Abonações Literárias
editarCícero usa o termo «venéfica» associado ao âmbito da bruxaria e actos mágicos, por exemplo, na sua obra Brutus, no capítulo LX, passagem 217:[13][14]
qui in iudicio privato vel maximo, cum ego pro Titinia Cottae peroravissem, ille contra me pro Ser. Naevio diceret, subito totam causam oblitus est idque veneficiis et cantionibus Titiniae factum esse dicebat
O que se traduz por:
«num litígio de direito privado de grande importância, entre Titinia e Servio Nevio, depois de me haver pronunciado, seguindo a posição já tomada por Cotta, perorando a favor de Titinia, ele (Octávio) tomou a palavra e usou-a contra mim, tomando o partido de Sérvio Névio; a meio do seu discurso, esquecendo-se já do que tratava o litígio que estava a ser julgado, acusou Titinia de o ter feito esquecer-se com filtros mágicos e encantamentos»
Ovídio serve-se do termo, para caracterizar Medeia, a feiticeira, na sua obra "Metamorfoses".[3] Por exemplo, no livro VII das Metamorfoses, na passagem em que Medeia, a fim de ganhar a confiança das filhas de Pélias, procura convencê-las a respeito da eficácia dos seus poderes transformadores, rejuvenescendo um carneiro:[15]

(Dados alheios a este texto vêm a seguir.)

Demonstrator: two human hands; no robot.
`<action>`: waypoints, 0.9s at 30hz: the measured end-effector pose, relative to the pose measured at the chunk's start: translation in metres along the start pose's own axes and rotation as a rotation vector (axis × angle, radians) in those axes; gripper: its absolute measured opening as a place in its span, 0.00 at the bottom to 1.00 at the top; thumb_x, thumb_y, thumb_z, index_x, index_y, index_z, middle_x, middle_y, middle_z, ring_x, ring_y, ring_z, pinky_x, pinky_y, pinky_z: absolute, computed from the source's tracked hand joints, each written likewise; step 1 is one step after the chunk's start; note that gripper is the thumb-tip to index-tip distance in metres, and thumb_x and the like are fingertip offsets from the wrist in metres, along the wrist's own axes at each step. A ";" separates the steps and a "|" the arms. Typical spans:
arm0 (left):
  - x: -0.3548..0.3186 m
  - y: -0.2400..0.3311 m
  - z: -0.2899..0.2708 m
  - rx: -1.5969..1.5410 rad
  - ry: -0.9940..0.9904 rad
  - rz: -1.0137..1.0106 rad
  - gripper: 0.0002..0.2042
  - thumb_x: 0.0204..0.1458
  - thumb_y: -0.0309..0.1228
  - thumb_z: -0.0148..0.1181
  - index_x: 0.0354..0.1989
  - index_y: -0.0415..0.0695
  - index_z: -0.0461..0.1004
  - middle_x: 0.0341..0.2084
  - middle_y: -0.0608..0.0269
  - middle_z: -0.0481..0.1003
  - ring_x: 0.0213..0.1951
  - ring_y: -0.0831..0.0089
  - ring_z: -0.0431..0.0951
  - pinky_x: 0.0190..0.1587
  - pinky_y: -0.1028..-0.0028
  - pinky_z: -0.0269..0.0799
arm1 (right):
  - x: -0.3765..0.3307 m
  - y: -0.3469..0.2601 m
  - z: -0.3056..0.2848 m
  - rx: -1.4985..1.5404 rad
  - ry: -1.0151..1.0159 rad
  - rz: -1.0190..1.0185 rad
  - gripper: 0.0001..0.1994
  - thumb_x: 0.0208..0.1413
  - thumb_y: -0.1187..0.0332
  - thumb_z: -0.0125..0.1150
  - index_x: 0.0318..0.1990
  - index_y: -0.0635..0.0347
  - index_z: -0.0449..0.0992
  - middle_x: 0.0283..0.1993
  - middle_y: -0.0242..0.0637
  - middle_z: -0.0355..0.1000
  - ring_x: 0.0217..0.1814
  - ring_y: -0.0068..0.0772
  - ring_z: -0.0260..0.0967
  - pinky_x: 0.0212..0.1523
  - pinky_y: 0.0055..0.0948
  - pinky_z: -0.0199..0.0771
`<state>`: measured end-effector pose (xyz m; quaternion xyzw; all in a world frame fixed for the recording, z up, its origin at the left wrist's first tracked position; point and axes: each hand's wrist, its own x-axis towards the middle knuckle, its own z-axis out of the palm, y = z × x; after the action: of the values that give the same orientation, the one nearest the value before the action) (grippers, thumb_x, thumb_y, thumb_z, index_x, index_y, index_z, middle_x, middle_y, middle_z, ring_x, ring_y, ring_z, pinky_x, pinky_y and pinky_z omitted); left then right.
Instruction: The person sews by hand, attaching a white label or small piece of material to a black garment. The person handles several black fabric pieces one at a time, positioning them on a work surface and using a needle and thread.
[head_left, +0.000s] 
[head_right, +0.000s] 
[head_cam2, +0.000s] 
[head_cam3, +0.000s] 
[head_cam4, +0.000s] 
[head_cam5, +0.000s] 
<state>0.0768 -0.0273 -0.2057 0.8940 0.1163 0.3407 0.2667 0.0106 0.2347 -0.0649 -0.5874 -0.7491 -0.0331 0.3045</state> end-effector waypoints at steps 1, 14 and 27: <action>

membra simul pecudis validosque venefica sucos mergit in aere cavo: minuunt medicamina corpus cornuaque exurunt nec non cum cornibus annos, et tener auditur medio balatus aeno:nec mora, balatum mirantibus exsilit agnus lascivitque fuga lactantiaque ubera quaerit
Que se traduz por:
(...) a bruxa deitou o carneiro e as suas potentes poções ao fundo do caldeirão. As poções mingaram-lhe o corpo e aduriram-lhe os cornos e, dessarte, queimaram também os anos que pesavam em cima do carneiro. Eis então que, do fundo do caldeirão, se ouviu um gentil balir, e, nesse emmeio em que se maravilhavam com o prodigioso balir, de pronto um cordeirinho esgueirou-se do caldeirão para fora, à procura do amojo da mãe.
No ensaio de Sir Francis Bacon, intitulado «Da Amizade», faz-se menção às venéficas, nos seguintes termos:[16][17]
«E parece que o seu favor era tão grande, que António, na carta que é citada ipsis verbis nas Filípicas de Cícero, até lhe chama 'venéfica', bruxa, como se ela tivesse enfeitiçado César»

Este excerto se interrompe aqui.